What you need to do:
Look through the lines below for the word "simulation", and copy every line that has it.

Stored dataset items

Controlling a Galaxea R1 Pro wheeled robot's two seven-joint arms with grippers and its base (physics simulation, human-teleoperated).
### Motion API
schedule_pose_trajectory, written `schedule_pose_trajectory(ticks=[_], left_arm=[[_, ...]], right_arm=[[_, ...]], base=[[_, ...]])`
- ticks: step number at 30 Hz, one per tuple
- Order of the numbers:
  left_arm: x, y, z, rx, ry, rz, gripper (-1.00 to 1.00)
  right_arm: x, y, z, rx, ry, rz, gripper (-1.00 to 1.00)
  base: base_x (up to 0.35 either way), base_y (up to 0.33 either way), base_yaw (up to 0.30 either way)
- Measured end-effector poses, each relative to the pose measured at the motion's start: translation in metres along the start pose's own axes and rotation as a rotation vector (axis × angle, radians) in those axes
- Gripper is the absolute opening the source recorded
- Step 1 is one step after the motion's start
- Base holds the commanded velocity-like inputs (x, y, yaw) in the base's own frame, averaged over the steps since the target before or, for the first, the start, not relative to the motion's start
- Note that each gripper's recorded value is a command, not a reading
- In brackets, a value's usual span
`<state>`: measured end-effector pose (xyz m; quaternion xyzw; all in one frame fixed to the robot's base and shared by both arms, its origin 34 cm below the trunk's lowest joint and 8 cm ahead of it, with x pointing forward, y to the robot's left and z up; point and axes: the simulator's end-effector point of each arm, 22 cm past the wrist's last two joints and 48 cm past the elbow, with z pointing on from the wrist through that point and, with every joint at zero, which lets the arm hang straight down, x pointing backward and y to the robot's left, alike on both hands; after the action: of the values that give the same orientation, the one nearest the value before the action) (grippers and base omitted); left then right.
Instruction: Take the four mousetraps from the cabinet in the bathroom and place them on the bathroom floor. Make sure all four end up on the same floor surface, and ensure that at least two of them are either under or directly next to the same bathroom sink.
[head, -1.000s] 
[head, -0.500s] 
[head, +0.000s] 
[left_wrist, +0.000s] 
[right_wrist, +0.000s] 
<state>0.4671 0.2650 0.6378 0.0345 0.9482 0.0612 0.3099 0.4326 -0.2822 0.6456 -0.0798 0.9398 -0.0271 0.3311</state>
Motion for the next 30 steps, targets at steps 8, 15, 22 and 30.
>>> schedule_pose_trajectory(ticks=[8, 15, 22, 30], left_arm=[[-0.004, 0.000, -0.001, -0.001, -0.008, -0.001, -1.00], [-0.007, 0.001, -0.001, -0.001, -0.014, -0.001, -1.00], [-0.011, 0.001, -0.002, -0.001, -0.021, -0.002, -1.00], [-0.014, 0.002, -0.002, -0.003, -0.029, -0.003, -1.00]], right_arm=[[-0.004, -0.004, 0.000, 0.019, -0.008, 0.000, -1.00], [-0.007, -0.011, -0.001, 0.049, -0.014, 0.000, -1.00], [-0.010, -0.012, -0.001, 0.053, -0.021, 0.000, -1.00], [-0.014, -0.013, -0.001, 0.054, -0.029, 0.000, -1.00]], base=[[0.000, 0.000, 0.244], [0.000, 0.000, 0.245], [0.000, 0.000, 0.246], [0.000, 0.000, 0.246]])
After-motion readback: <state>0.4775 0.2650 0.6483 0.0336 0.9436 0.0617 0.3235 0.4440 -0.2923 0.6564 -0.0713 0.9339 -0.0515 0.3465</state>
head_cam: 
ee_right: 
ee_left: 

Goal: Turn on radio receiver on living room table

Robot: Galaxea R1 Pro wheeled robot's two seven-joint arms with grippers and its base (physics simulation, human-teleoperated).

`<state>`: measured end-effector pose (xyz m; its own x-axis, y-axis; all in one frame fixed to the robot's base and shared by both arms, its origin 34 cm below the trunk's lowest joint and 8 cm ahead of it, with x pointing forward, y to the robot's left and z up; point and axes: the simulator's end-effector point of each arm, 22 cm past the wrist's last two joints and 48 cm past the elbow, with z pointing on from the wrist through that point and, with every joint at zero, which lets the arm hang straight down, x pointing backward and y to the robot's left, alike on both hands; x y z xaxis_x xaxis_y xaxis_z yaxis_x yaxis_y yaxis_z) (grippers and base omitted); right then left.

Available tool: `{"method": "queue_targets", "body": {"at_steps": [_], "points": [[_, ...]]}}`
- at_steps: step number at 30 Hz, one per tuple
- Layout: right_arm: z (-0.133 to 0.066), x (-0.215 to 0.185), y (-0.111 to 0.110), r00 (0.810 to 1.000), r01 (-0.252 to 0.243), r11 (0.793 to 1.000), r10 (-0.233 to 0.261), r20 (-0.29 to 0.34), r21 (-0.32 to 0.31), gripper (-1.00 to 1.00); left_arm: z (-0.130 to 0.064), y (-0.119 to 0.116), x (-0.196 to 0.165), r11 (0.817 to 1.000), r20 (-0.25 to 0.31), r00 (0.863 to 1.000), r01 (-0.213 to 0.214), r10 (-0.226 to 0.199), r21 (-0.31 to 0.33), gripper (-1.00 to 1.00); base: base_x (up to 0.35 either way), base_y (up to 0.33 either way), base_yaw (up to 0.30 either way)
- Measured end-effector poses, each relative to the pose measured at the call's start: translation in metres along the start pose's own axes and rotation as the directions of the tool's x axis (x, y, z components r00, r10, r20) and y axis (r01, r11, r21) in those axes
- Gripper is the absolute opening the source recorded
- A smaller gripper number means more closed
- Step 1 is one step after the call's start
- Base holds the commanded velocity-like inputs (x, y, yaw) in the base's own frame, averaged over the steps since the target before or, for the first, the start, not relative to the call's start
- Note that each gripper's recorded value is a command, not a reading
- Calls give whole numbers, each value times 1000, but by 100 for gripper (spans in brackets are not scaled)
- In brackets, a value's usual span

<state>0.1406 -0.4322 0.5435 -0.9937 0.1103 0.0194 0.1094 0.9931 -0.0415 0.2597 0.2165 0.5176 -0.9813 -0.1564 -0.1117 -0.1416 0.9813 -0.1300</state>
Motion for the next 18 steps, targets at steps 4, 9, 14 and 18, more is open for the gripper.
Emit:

Result of the task:
Controlling a Galaxea R1 Pro wheeled robot's two seven-joint arms with grippers and its base (physics simulation, human-teleoperated).
Robot: Galaxea R1 Pro wheeled robot's two seven-joint arms with grippers and its base (physics simulation, human-teleoperated).

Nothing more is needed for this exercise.